Exercise aim:
For this exercise, please find the lines in the entries that include the word "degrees" and copy them.

──────── Data under study ────────

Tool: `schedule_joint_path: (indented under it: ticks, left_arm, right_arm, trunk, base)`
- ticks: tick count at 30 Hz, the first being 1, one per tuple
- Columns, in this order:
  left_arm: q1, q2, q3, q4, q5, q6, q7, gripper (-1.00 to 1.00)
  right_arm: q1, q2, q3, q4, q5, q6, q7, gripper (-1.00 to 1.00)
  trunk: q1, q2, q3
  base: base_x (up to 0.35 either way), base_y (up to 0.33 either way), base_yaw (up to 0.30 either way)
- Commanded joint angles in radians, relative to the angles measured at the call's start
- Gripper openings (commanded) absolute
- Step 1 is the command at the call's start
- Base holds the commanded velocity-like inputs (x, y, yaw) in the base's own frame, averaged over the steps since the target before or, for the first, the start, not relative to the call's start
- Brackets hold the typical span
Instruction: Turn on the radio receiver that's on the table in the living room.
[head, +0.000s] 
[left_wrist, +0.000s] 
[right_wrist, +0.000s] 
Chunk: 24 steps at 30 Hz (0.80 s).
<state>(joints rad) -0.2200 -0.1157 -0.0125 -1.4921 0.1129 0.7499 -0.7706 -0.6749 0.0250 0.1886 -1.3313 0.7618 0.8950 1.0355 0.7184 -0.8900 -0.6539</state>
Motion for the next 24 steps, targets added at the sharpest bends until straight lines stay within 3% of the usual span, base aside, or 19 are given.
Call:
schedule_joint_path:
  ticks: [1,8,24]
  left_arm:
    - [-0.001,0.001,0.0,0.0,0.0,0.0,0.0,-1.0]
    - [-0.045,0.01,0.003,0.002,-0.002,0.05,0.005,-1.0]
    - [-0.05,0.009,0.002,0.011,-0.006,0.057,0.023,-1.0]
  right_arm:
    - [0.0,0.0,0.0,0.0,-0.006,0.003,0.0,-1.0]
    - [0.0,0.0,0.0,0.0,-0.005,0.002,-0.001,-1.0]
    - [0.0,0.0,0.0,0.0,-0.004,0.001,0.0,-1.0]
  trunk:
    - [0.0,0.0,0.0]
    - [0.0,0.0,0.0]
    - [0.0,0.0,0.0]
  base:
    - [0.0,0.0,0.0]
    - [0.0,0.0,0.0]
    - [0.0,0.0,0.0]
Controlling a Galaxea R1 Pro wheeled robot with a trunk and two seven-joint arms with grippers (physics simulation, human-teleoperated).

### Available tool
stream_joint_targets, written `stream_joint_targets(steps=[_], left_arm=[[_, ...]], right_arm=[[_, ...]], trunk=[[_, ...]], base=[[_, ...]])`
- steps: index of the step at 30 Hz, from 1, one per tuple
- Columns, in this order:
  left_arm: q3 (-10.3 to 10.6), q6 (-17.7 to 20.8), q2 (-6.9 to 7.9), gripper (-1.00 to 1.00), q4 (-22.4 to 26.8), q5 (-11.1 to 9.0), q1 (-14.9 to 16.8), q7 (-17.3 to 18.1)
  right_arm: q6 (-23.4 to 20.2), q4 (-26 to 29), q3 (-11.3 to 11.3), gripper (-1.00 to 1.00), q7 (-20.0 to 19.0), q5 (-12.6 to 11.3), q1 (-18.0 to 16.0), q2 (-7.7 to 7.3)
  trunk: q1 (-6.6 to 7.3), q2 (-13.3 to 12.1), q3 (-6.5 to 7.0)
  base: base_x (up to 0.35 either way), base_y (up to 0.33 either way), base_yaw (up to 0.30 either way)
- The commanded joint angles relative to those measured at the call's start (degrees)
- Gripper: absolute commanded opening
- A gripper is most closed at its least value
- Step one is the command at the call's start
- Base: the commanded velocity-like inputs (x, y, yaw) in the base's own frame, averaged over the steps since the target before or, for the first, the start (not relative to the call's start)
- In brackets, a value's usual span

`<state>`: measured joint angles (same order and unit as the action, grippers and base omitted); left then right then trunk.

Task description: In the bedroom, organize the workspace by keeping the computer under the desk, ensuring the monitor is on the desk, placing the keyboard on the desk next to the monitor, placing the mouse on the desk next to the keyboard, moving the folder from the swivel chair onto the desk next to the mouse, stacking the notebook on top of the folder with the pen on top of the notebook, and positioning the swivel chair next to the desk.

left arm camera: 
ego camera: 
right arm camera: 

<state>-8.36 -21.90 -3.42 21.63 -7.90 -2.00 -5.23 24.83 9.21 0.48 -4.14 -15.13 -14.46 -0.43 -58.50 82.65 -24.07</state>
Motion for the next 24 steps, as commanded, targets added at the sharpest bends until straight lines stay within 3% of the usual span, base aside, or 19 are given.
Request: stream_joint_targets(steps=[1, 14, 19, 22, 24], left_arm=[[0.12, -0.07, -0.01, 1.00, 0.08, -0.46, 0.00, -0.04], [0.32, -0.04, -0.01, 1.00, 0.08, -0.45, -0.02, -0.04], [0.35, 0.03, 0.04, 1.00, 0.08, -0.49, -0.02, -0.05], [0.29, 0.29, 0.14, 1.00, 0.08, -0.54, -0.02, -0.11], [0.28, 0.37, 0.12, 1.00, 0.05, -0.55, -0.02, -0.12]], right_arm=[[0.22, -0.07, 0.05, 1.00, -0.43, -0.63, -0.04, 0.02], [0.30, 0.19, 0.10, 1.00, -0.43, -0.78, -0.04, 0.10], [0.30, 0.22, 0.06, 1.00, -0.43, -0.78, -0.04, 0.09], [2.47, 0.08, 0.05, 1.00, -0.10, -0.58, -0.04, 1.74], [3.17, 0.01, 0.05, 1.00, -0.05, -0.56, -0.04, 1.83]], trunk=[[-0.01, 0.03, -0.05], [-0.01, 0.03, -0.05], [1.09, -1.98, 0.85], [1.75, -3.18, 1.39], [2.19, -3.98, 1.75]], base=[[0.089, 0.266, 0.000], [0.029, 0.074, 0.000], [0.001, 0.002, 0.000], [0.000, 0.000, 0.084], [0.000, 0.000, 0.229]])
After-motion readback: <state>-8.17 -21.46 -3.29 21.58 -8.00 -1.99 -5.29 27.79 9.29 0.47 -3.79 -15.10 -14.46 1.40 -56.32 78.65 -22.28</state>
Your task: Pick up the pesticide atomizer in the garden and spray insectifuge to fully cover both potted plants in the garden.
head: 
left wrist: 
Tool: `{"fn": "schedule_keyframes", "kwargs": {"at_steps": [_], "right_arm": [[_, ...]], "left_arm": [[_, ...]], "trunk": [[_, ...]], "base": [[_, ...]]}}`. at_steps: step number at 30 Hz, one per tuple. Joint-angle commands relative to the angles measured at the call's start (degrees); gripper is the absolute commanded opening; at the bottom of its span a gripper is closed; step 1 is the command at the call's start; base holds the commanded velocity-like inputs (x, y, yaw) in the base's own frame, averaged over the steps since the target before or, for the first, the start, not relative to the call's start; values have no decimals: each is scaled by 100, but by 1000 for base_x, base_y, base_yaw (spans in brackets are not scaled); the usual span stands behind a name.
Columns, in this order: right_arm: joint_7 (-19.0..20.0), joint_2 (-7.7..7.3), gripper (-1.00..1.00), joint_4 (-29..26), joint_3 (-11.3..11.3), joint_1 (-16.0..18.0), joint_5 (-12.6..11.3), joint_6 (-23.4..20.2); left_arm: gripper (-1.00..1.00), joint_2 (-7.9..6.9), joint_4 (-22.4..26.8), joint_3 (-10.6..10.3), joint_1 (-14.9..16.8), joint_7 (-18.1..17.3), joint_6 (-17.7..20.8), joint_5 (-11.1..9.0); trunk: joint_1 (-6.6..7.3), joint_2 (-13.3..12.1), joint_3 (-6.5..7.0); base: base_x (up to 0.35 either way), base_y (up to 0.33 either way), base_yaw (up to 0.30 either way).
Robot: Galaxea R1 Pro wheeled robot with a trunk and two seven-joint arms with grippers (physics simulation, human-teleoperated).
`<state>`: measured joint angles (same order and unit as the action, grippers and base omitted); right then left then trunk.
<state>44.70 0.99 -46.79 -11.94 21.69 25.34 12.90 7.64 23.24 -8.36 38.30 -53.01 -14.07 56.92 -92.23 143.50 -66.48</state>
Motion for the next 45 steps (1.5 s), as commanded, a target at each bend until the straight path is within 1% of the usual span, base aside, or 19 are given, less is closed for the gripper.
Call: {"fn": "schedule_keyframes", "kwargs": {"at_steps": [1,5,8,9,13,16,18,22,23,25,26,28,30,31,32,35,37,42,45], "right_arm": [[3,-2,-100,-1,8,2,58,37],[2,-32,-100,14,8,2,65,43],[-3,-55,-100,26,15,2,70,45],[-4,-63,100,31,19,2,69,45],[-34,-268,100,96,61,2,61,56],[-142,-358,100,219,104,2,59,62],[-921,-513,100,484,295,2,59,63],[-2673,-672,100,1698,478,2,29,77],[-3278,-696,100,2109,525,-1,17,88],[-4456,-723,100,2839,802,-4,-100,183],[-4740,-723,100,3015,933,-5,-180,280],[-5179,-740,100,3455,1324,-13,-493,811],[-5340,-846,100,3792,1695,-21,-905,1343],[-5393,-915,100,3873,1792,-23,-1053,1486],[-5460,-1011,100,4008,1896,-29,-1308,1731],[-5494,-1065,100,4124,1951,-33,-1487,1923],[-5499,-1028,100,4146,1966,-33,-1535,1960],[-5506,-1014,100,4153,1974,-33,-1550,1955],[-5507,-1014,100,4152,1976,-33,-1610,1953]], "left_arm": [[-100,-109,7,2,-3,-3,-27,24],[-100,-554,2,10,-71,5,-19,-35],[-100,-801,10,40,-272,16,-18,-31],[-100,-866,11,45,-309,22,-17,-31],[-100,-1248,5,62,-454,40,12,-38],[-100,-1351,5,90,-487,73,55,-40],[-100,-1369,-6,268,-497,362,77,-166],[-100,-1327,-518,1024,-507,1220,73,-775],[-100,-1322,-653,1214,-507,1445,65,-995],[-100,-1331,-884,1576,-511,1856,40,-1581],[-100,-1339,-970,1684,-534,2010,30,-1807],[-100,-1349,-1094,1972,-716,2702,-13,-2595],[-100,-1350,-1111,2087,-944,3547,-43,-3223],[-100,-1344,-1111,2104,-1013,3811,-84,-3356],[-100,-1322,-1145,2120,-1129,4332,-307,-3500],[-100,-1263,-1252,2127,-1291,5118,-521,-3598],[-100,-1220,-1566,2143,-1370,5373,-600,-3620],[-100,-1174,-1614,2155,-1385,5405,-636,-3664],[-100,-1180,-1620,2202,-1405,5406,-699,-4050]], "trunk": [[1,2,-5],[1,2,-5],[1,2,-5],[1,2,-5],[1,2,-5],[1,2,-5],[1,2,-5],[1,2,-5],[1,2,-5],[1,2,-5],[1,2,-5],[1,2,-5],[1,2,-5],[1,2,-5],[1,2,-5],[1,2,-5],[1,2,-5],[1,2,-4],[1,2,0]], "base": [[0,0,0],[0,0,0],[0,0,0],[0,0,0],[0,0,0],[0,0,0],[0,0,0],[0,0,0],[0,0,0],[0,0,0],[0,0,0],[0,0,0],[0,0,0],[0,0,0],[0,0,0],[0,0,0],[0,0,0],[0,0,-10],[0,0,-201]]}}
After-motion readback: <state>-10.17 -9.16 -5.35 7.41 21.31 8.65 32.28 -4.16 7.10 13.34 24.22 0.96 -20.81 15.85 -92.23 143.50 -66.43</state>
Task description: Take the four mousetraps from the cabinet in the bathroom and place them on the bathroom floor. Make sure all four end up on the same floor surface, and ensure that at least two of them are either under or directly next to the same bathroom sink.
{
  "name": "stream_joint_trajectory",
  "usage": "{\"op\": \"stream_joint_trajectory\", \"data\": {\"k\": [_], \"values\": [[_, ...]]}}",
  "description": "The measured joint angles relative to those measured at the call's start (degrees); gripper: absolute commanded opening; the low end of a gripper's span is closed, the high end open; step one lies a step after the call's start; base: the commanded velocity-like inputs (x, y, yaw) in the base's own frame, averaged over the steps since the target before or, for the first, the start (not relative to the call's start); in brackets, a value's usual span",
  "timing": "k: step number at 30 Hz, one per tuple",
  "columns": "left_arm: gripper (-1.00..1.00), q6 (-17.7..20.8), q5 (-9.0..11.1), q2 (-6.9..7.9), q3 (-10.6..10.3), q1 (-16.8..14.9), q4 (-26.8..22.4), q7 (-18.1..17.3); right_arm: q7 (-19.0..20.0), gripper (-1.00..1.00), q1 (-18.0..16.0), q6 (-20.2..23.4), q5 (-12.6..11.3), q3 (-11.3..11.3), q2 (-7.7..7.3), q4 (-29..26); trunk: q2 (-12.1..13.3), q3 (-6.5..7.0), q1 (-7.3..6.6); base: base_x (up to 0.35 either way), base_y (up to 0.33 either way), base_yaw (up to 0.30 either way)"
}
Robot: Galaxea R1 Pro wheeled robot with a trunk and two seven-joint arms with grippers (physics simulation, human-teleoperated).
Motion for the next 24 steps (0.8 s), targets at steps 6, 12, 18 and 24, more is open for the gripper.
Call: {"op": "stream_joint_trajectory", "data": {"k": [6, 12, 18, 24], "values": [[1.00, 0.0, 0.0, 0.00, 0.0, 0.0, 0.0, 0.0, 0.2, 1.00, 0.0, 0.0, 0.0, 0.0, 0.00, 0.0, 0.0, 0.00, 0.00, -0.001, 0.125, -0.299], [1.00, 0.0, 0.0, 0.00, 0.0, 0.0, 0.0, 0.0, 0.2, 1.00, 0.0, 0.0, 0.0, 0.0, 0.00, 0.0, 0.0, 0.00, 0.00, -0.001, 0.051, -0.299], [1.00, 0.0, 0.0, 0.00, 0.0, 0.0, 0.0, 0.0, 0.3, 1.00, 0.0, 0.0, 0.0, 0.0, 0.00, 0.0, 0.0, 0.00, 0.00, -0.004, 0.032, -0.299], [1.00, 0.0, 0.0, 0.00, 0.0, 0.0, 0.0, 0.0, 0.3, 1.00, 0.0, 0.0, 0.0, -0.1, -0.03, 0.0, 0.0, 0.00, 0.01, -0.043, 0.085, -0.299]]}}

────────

Exercise result:
- The commanded joint angles relative to those measured at the call's start (degrees)
Tool: `{"fn": "schedule_keyframes", "kwargs": {"at_steps": [_], "right_arm": [[_, ...]], "left_arm": [[_, ...]], "trunk": [[_, ...]], "base": [[_, ...]]}}`. at_steps: step number at 30 Hz, one per tuple. Joint-angle commands relative to the angles measured at the call's start (degrees); gripper is the absolute commanded opening; at the bottom of its span a gripper is closed; step 1 is the command at the call's start; base holds the commanded velocity-like inputs (x, y, yaw) in the base's own frame, averaged over the steps since the target before or, for the first, the start, not relative to the call's start; values have no decimals: each is scaled by 100, but by 1000 for base_x, base_y, base_yaw (spans in brackets are not scaled); the usual span stands behind a name.
  "description": "The measured joint angles relative to those measured at the call's start (degrees); gripper: absolute commanded opening; the low end of a gripper's span is closed, the high end open; step one lies a step after the call's start; base: the commanded velocity-like inputs (x, y, yaw) in the base's own frame, averaged over the steps since the target before or, for the first, the start (not relative to the call's start); in brackets, a value's usual span",

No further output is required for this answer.